Continued on the front page F term (reference) 2H087 KA06 LA01 NA02 PA07 PA18 PB08 QA03 QA07 QA19 QA21 QA25 QA34 QA41 QA45 RA05 RA12 RA13 RA41 5C058 EA01 EA12 EA13 EA32 EA54 9A001 JJ72 KK16

Claims (8)

[Claims] 1. A first lens group having a negative power, a second lens group having a positive power, a third lens group having a negative power, and a fourth lens having a positive power arranged in this order from the screen side. Wherein the second, third and fourth lens groups each comprise at least two lenses, the focal length of the entire projection lens system is f0, the focal length of the first lens group is f1g, and the second lens is The focal length of the group is f2g, the focal length of the third lens group is f3g, and the focal length of the fourth lens group is f
A projection lens satisfying the following expression (1), where bf is an air gap when all air from the rear end of the final lens to the image plane is bf. (1) -0.8 <f1g / f0 <-0.6 (2) 0.5 <f2g / f0 <0.7 (3) -0.7 <f3g / f0 <-0.4 (4) 0.7 <f4g / bf <0.9 2. The first lens group is composed of one lens having concave surfaces on both sides, the second lens group is composed of two lenses, the third lens group is composed of two cemented lenses, and the fourth lens is 2. The projection lens according to claim 1, wherein the group includes three lenses. 3. The second lens group includes a spherical lens having convex surfaces on both sides and an aspheric lens having convex surfaces on both sides, which are arranged in order from the screen side. ,
The projection lens according to claim 1, comprising one aspherical lens and two spherical lenses having low power, arranged in order from the screen side. 4. The projection lens according to claim 1, wherein a half angle of view is 25 ° or more, and an F number is 3.0 or less. 5. A light source, a spatial light modulator illuminated by light emitted from the light source and forming an optical image, and projection means for projecting an optical image on the spatial light modulator, An image enlargement projection system using the projection lens according to claim 1 as projection means. 6. A light source, and light from the light source is divided into blue, green, and red light.

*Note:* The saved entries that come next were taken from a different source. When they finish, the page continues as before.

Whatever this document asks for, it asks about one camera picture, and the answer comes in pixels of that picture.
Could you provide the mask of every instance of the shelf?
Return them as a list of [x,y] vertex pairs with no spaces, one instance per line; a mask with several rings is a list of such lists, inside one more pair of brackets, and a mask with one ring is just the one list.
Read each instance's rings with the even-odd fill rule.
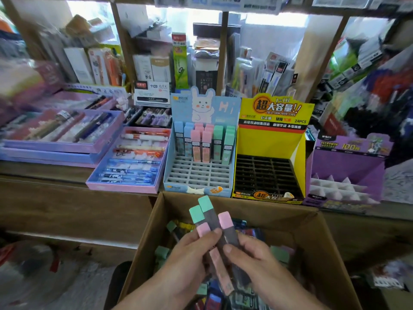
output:
[[[97,1],[97,2],[116,2],[126,4],[147,4],[154,5],[154,0],[83,0],[83,1]],[[254,11],[245,10],[245,13],[254,13]],[[323,7],[323,6],[308,6],[305,3],[303,5],[287,4],[281,12],[314,14],[314,15],[336,15],[336,16],[360,16],[360,17],[411,17],[413,13],[403,13],[394,11],[374,11],[368,9],[346,9],[335,7]]]

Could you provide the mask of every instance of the finger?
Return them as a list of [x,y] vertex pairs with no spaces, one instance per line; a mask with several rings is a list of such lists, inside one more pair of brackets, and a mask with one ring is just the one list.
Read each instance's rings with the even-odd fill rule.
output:
[[224,245],[224,254],[235,265],[243,269],[249,276],[254,274],[256,260],[247,255],[244,251],[233,245]]
[[238,239],[240,245],[245,248],[254,258],[259,260],[265,260],[272,258],[270,248],[267,244],[259,239],[254,237],[238,233]]
[[201,257],[216,245],[222,235],[222,229],[214,229],[195,241],[192,246],[194,253]]
[[199,235],[196,229],[194,231],[185,234],[181,240],[175,245],[175,248],[178,247],[185,247],[191,243],[193,243],[195,240],[199,239]]

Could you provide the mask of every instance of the plastic grid insert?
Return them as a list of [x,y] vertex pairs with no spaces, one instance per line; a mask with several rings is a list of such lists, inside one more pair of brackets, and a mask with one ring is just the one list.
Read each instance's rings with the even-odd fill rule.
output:
[[264,190],[279,195],[290,192],[295,198],[303,197],[288,159],[237,155],[234,186],[236,191]]
[[191,158],[177,156],[166,182],[190,185],[196,189],[217,186],[232,188],[230,176],[229,165],[194,162]]

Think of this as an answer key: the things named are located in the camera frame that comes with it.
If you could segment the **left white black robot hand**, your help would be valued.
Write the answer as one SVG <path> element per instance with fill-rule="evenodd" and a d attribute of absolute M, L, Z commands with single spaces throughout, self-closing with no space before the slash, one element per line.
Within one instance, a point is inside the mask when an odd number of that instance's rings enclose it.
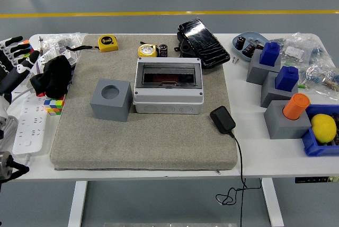
<path fill-rule="evenodd" d="M 30 74 L 40 55 L 22 40 L 18 36 L 1 41 L 1 122 L 8 118 L 13 90 Z"/>

Means for temporally limiting to color, and blue, green, and
5. A spatial light modulator for forming optical images corresponding to three colors of red, and a projection unit for projecting an optical image on the spatial light modulator, wherein the projection unit is used as the projection unit. Video project using a projection lens. 7. A rear projector comprising: a video projector, a mirror for bending light projected from projection means in the video projector, and a transmission screen for projecting the projected light as an image.

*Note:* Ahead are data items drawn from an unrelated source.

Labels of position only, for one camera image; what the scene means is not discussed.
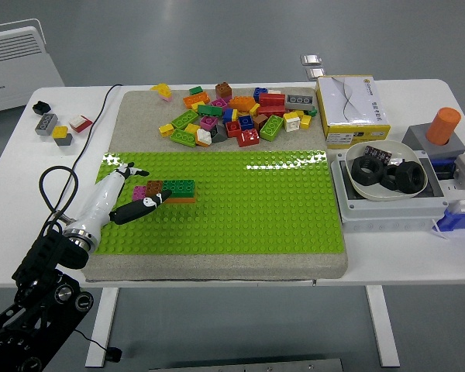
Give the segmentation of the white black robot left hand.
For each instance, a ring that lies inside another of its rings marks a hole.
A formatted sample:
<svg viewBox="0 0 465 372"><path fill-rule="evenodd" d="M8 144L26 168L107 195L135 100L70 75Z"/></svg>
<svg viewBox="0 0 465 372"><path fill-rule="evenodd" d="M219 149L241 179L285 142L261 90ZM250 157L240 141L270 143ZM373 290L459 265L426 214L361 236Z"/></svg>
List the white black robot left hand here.
<svg viewBox="0 0 465 372"><path fill-rule="evenodd" d="M172 191L161 191L153 196L120 206L113 211L125 181L133 175L147 176L148 174L147 171L134 167L133 162L117 167L95 185L95 191L81 208L81 214L75 222L66 227L64 235L79 235L99 242L101 229L109 222L122 225L153 212L172 195Z"/></svg>

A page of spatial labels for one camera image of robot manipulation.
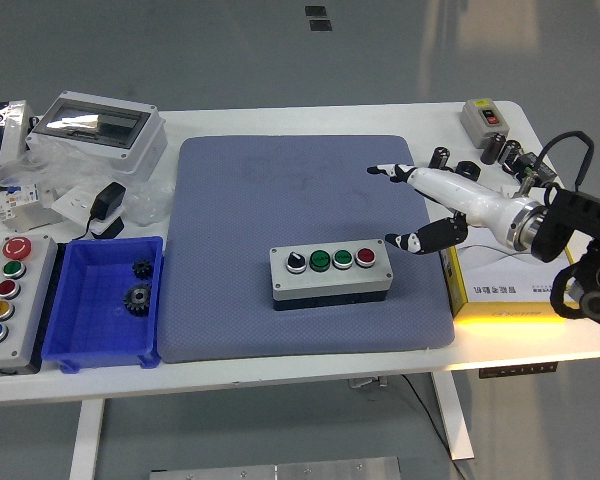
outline power adapter
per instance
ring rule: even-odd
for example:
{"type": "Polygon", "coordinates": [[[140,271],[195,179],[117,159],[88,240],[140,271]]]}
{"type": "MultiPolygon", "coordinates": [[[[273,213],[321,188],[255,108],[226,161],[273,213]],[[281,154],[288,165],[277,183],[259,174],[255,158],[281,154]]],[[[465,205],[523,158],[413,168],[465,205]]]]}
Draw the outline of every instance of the power adapter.
{"type": "Polygon", "coordinates": [[[89,211],[89,218],[96,220],[104,220],[113,211],[120,206],[126,188],[117,182],[111,182],[104,190],[102,190],[96,199],[93,201],[91,210],[89,211]]]}

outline black gear
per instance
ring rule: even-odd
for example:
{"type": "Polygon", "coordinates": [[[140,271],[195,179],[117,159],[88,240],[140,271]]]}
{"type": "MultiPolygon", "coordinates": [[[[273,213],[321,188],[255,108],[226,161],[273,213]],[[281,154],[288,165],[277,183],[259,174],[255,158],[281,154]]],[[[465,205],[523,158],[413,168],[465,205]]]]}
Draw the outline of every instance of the black gear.
{"type": "Polygon", "coordinates": [[[138,260],[132,268],[133,274],[140,280],[146,280],[153,275],[153,265],[149,260],[138,260]]]}
{"type": "Polygon", "coordinates": [[[124,306],[136,317],[149,315],[149,299],[151,286],[146,284],[135,285],[124,294],[124,306]]]}

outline floor
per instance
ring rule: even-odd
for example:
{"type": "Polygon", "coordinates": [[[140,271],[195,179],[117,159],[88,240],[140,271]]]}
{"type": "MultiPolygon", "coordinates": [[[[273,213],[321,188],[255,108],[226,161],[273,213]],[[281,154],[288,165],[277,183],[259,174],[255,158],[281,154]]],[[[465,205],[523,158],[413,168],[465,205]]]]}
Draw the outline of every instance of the floor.
{"type": "MultiPolygon", "coordinates": [[[[63,90],[160,110],[512,100],[546,143],[596,142],[582,190],[600,198],[600,0],[0,2],[0,101],[43,113],[63,90]]],[[[573,183],[584,148],[551,159],[573,183]]],[[[476,458],[469,479],[600,479],[600,359],[556,373],[454,374],[476,458]]],[[[410,376],[440,424],[427,375],[410,376]]],[[[0,479],[66,479],[79,405],[0,408],[0,479]]],[[[398,456],[403,479],[459,478],[406,381],[107,402],[98,479],[152,469],[398,456]]]]}

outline blue plastic bin
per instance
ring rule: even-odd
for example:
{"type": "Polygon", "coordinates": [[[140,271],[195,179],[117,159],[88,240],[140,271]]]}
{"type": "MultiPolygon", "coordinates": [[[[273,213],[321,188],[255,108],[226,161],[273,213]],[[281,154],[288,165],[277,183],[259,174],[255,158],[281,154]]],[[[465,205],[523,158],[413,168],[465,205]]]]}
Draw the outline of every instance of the blue plastic bin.
{"type": "Polygon", "coordinates": [[[162,243],[161,237],[70,242],[42,358],[58,362],[64,373],[114,365],[156,367],[162,243]],[[150,279],[134,275],[132,265],[138,260],[153,264],[150,279]],[[149,315],[136,317],[123,298],[142,283],[151,285],[149,315]]]}

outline yellow box
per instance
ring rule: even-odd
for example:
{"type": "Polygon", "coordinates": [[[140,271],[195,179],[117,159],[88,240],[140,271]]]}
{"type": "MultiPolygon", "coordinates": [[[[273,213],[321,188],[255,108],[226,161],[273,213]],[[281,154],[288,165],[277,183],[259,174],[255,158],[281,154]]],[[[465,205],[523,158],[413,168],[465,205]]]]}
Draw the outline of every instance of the yellow box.
{"type": "Polygon", "coordinates": [[[571,263],[567,253],[542,263],[529,251],[503,247],[486,228],[469,227],[467,239],[440,256],[455,322],[564,321],[549,293],[557,273],[571,263]]]}

A rear projector, wherein the video projector according to claim 6 is used as the video projector. 8. A plurality of systems comprising a video project coup and a transmissive screen for projecting light projected from projection means in the video project coup as an image,
A multi-vision system comprising a video division circuit for dividing a video, wherein the video projection system according to claim 6 is used as the video projection system.